One thing the pandemic has taught us is that we often take things for granted. Moments that once made us roll our eyes and shake our heads with frustration, now seem like an appealing tradeoff for being isolated and anxious about our own health and the health of our loved ones.
Life in New York City can be hectic, beautiful, exhilarating and exhausting at the same time. But almost a full year into the pandemic, NYC life is nothing like it used to be. While cooped up in a small apartment, sometimes it's easy to forget you're even still in town.
From the good to the annoying, here are the top moments l've been missing about regular New York City life during the pandemic:
The Fast Pace of Everyday Life
The city's hustle and bustle is one of the aspects that draws people from all over in. The energy, the ambition, the constant action filling each day. Day-to-day life has done a 180 in that respect since the start of the pandemic.
Overcrowded Subway Rides
With the hustle and bustle come uncomfortable, stuffy and overcrowded subway rides, often leaving zero personal space as you're shoulder to shoulder with strangers. Can you even imagine that anymore? Is it possible to douse your entire body in sanatizer?
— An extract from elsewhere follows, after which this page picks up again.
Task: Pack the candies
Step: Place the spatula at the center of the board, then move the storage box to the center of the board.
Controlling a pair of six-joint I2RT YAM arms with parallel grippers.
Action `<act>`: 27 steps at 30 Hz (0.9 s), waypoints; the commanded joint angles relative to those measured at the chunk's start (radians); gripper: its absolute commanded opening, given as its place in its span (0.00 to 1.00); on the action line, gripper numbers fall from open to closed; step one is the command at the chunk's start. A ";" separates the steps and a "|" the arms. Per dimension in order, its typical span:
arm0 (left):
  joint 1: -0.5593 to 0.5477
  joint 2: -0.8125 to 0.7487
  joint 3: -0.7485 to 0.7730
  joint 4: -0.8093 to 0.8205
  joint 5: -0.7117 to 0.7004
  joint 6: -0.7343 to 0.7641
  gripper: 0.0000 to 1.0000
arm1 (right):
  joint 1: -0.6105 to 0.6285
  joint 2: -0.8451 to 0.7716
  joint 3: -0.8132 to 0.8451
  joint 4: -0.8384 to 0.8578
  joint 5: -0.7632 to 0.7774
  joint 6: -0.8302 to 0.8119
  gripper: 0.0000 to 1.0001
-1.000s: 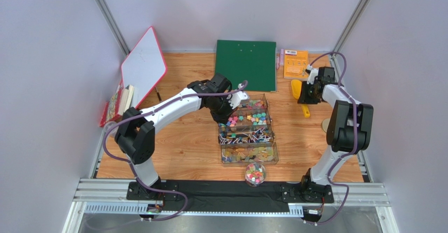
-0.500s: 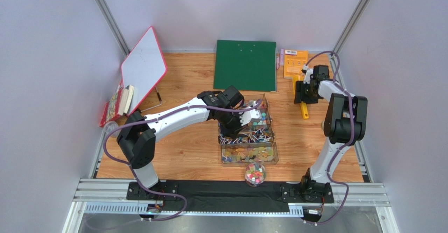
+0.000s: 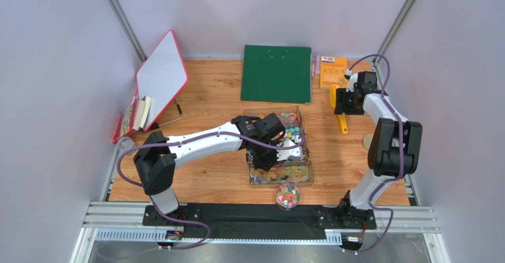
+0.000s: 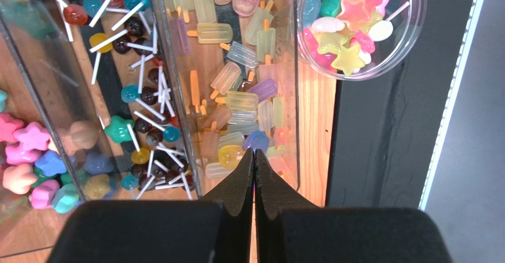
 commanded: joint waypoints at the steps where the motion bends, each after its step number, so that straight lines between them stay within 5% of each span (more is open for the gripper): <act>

Brief Interactions With Strangers
Whether it's the grumpy exchanges with tired morning commuters or a brief, friendly encounter with a stranger at a coffee shop. Social interaction was so underrated until it was banned from our lives completely.
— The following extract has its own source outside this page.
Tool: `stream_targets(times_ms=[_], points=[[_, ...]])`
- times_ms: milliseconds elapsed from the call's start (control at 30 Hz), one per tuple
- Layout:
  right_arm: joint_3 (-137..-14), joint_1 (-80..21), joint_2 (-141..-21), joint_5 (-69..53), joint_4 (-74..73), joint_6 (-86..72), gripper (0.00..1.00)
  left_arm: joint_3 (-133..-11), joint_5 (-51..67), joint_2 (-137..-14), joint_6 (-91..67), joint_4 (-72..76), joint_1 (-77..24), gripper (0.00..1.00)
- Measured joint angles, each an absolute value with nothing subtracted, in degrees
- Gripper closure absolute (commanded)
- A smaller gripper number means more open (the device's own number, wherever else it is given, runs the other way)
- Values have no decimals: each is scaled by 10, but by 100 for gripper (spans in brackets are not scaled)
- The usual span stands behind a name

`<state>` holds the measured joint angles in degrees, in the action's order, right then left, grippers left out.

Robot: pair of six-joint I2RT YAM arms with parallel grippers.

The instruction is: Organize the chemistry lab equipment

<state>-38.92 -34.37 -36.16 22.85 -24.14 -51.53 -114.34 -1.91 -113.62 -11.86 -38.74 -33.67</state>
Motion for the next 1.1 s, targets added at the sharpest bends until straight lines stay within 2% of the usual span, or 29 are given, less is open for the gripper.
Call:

Seeing "Wildlife" in the City
The squirrels hopping around in Central Park (while refusing to take the bait when you try to feed one), the horses pulling lovey-dovey tourists in a carriage, the rats dragging an old slice of pizza down the subway stairs... And most importantly, the dogs being walked at every corner, which now must be ignored in the spirit of social distancing. The restraint is challenging.
What was it again, every millennial's favorite brunch item? $15 avocado toast? With a skim, frothy, vanilla-infused oat milk latte? Boozy Saturday brunches feel like a lifetime ago.
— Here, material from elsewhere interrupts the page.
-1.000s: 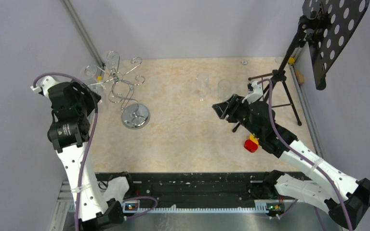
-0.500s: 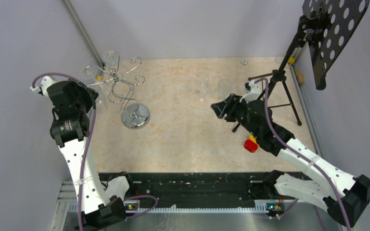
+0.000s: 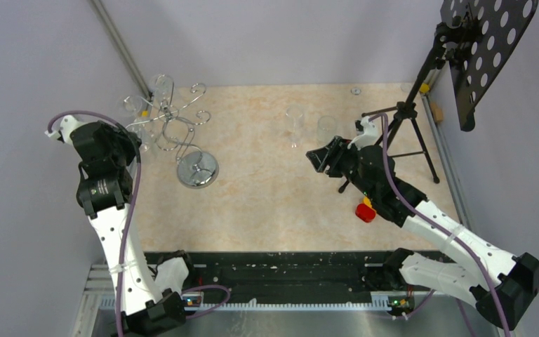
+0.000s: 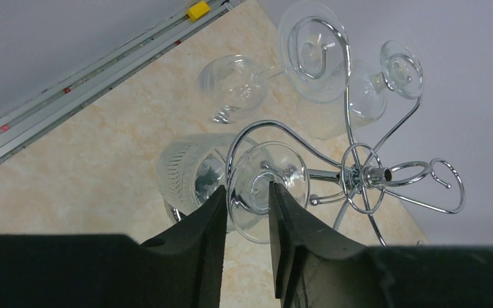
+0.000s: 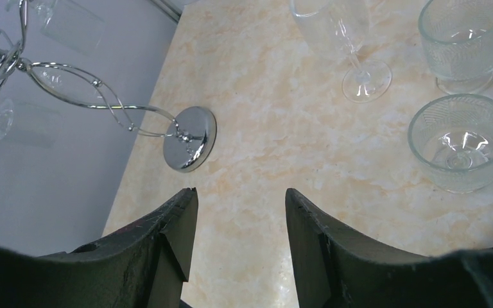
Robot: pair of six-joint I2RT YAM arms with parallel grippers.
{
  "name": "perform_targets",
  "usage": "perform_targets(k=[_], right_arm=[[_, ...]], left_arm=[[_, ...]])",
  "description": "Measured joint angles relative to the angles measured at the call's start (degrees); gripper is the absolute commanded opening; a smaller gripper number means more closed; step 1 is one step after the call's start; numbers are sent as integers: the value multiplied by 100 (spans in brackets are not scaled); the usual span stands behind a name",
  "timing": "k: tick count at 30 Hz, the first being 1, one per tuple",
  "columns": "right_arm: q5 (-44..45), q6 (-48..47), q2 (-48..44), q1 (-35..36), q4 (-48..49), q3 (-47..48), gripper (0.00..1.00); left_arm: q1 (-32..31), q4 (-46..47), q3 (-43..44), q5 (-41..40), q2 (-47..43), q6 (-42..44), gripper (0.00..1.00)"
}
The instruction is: Take the wine glass off the wine glass rack
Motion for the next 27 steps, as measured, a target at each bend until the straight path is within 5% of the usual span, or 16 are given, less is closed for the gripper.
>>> perform_targets(k=[13,27], right_arm=[[-4,-9,52,-11,33,0,54],[0,-42,52,-13,98,0,53]], left_arm=[[31,92,-33,52,-94,-79,0],[57,127,-31,199,-160,-267,0]])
As do rooftop cocktails. I now regret the times I declined after-work plans to spend the evening watching Netflix.
After-Work Drinks and Happy Hour in General
The times when "after work" meant something other than moving from the living room table onto the couch. And "happy hour" didn't consist of experimental "quarantinis" at home.
Feeding off of the Contagious Energy and Determination of Other New Yorkers
My own energy and determination has gone down now that I can't feed off of early-morning joggers and women in six-inch heels with smiles on their faces. I can't wait for the day that New Yorkers return to the streets at full throttle, livelier than ever after a dark period of time.
Bumping Into Familiar Faces and Realizing How Small the City Really Is
People love the big city for its anonymity, leaving forced supermarket aisle conversations with high school acquaintances behind in their homes towns. Still, I've lost count of the times I'd randomly bump into people in the most coincidental ways and places. I thought the city was big—what are the odds?
Street Food, Actually Eaten on the Street
Taco trucks. Halal food. Hot dogs. Bagels. Pretzels. ICE CREAM. Eaten on the street, on benches, with other people around. Anything but take-out, alone, in bed.
With social isolation also comes the lack of people-watching opportunities, perhaps one of the highest forms of entertainment NYC life provides.
A City Full of Life and Color
Without people-watching, colorful murals, street musicians and performers, life in the city suddenly feels very dull.
Summers in the Park
A prime people-watching moment: New Yorkers spread out on the grass, enjoying the warm sun and cool breeze, watching happy young families and college-kids playing frisbee. Summers in NYC are grand, especially when gatherings in the park were possible without small circles ensuring a six-feet distance to the next group of people.
Holidays, and All the Activities That Come With Them
When it's too cold to sit in the park, New York makes the freezing temperatures more bearable with festive activities and beautiful decorations. When that's no longer happening, winters in isolation are downright brutal.
What are the things you miss most about pre-pandemic life in NYC? Hopefully, we'll get all of these opportunities back soon enough!